Thursday, January 12, 2006

Holy Anniversaries!

Today is the 40th Anniversary of the first airing of William Dozier's "Batman" television series. Like most good-humored Americans, I love the show. Why, without it, I might not be a comic book fan at all!

My mother still tells of plopping toddler me down in front of the tv when it was on and watching me move my arms in imitation of the opening sequence. Which she can stop doing any day now. Thanks, Mother... .

Anyway, I've been asked to comment on the show's anniversary. I could go
on for hours, days, about its fabulousness. But I won't. Why?

Because, had I not been a toddler at the time or if the show premiered now, I would have hated it.
Hated it.

As a comic book fan, I would rail on my blog
about it endlessly. An opportunity to show the public the potential of comic books wasted, nay,
into a searing parody of comic's worst flaws and cliches! Superman, maybe, Aquaman, sure, but ... but ..
BATMAN!?!?!? Secular sacrilege!

The people behind the show, everyone associated with it should be punished, should be jailed. Vile criminals!

Naturally, I would have been completely right.
And completely wrong.

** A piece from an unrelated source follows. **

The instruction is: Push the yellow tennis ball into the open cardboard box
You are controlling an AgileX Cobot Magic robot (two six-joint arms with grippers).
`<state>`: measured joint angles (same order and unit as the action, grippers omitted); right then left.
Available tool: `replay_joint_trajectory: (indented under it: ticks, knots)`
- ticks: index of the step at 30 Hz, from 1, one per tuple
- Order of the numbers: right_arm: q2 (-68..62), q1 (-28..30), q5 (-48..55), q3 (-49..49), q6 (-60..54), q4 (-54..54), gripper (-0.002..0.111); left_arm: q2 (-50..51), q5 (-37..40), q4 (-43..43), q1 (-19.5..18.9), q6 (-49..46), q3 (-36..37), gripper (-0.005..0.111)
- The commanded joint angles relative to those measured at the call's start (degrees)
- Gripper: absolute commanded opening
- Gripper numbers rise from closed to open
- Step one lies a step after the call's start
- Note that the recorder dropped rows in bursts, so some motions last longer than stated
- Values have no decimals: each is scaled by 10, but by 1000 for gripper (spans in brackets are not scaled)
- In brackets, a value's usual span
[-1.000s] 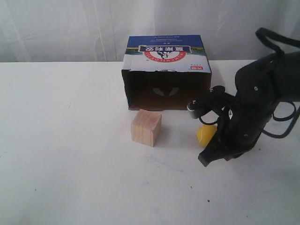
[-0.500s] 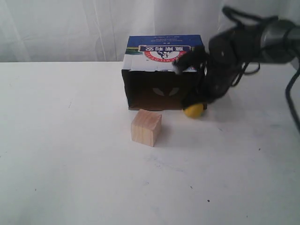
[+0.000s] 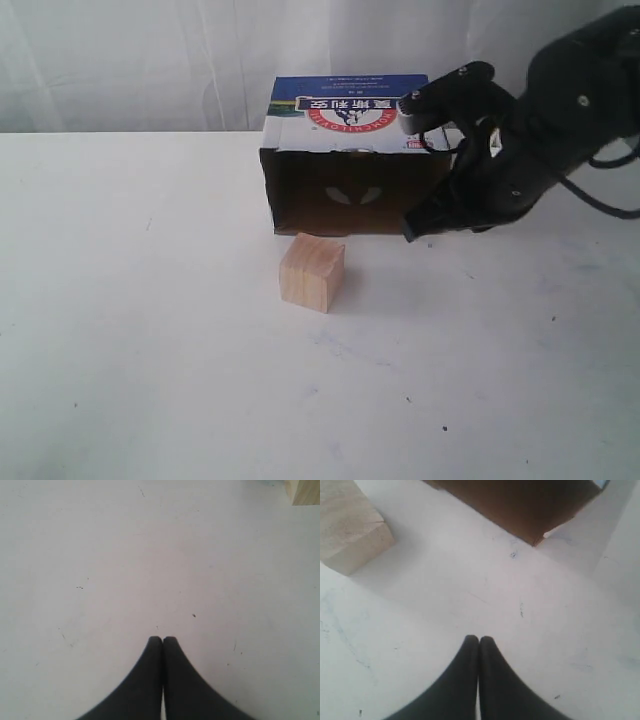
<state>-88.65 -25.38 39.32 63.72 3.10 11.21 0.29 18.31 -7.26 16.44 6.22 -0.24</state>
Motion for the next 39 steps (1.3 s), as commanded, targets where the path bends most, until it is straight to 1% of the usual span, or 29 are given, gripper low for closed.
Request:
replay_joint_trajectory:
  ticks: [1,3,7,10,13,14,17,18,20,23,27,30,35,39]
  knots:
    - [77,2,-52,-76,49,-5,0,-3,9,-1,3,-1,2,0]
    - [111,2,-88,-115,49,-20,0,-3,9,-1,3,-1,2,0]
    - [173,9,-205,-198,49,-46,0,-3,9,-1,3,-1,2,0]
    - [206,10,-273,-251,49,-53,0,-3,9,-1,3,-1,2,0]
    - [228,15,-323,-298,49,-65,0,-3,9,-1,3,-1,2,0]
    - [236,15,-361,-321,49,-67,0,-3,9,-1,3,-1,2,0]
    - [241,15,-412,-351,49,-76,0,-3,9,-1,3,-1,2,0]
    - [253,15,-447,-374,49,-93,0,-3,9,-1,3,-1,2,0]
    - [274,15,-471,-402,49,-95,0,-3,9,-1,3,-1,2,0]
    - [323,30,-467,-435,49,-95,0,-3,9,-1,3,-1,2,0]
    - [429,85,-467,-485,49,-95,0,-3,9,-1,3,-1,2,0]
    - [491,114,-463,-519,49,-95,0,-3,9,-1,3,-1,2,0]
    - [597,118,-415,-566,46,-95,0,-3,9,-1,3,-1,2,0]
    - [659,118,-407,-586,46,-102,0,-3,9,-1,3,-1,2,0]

My dog always knows what it wants ("Daddy, may I eat that squirrel?"), but it doesn't always know what's best ("No; no squirrel."). I'm like that, too ... .

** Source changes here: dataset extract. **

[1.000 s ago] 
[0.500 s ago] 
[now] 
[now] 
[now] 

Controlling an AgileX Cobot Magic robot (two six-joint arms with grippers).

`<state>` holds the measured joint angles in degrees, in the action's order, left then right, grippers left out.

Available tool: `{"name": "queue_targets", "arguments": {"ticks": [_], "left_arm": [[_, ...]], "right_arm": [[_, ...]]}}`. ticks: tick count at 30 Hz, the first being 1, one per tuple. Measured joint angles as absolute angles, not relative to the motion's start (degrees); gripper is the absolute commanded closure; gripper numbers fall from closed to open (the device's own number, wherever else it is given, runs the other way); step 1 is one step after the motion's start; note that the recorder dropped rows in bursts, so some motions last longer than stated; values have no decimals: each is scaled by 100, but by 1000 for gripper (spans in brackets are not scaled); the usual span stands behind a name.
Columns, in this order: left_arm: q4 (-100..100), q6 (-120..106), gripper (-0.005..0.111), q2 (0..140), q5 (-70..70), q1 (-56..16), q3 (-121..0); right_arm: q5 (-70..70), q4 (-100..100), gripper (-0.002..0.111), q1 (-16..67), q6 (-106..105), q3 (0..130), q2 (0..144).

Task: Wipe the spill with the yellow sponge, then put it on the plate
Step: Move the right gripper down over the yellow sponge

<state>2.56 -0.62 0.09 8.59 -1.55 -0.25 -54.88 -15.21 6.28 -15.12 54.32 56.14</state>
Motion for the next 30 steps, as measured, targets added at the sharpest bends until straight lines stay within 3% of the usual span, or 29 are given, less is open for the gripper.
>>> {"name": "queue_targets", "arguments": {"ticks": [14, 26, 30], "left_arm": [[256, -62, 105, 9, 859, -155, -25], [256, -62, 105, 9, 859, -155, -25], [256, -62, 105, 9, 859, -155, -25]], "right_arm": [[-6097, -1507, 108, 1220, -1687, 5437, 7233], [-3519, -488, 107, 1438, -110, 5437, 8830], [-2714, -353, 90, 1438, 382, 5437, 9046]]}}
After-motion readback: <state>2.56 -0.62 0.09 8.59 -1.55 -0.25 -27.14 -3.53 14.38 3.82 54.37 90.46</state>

When we become enamored of a myth, it's usually with one or two versions of it. Anything that doesn't match those is, from our perspective, akin to sacrilege. But myths are stronger and more flexible than we are (that's
part of the reason they last, and we don't).

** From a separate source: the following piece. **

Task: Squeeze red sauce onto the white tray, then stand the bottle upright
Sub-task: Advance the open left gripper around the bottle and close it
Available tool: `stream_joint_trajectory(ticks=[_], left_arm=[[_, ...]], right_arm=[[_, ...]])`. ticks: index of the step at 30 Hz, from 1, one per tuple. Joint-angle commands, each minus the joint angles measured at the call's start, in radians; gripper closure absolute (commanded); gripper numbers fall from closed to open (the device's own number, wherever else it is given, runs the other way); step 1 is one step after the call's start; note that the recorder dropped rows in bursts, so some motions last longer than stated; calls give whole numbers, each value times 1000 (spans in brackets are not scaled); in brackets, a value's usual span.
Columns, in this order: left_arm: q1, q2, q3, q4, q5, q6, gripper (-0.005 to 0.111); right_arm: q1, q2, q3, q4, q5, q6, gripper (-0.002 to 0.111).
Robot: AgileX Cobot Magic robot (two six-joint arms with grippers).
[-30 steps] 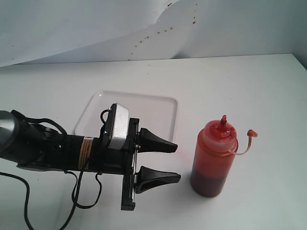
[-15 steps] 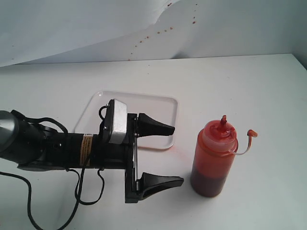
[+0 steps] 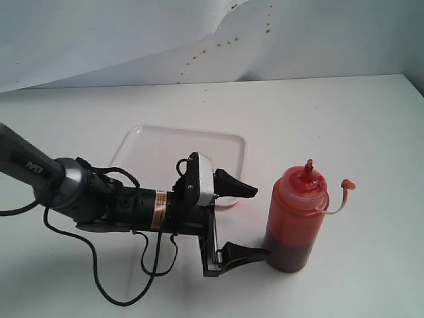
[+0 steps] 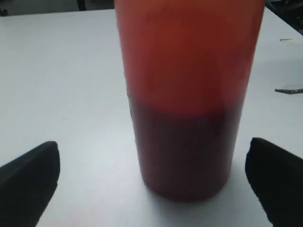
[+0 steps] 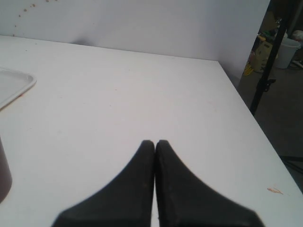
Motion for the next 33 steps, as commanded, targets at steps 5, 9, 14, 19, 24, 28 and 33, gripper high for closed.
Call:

can be weakened by too many versions or versions that stray too far from their core. But often they are simply broadened, strengthened, expanded. Variants may be abhorrent to us, depending on how narrowly we view the myth or how well it's already suited to our purposes.

"David Banner"? "Organic webspinners?" "Metalskinned Doom"? "Black Pete Ross"?
"Barefoot Joker"? "Lionel Luthor?" Ah, there's always something that's going to tick us off about another medium's adaptation of our favorite comic book myths.

The same is true within the comics themselves. Peter David's Aquaman, for example, is his, not mine, and I have every reason to believe that Busiek's won't be either. I have every reason to rail against them. And I will. Still, without PAD, there would be no Koryak, and he (as reintroduced by Arcudi) is very much part of what I think of as "my Aquaman". Funny how that works.

Every time there's a new version of a myth, there's room for an innovation, some change that might be an improvement, if it winds up adhering to the mythic core. Just as "what were once vices are now habits", so too, what were once violations of the myth can become essential elements of it. Kryptonite, Alfred, the Kents being alive, Koryak, the Magic Lasso, the Mad Hatter's mind control, the Red Hood -- the list is endless of things we now consider "core elements" of our comic book myths that we might have opposed (and strongly) if we had been around when they were introduced.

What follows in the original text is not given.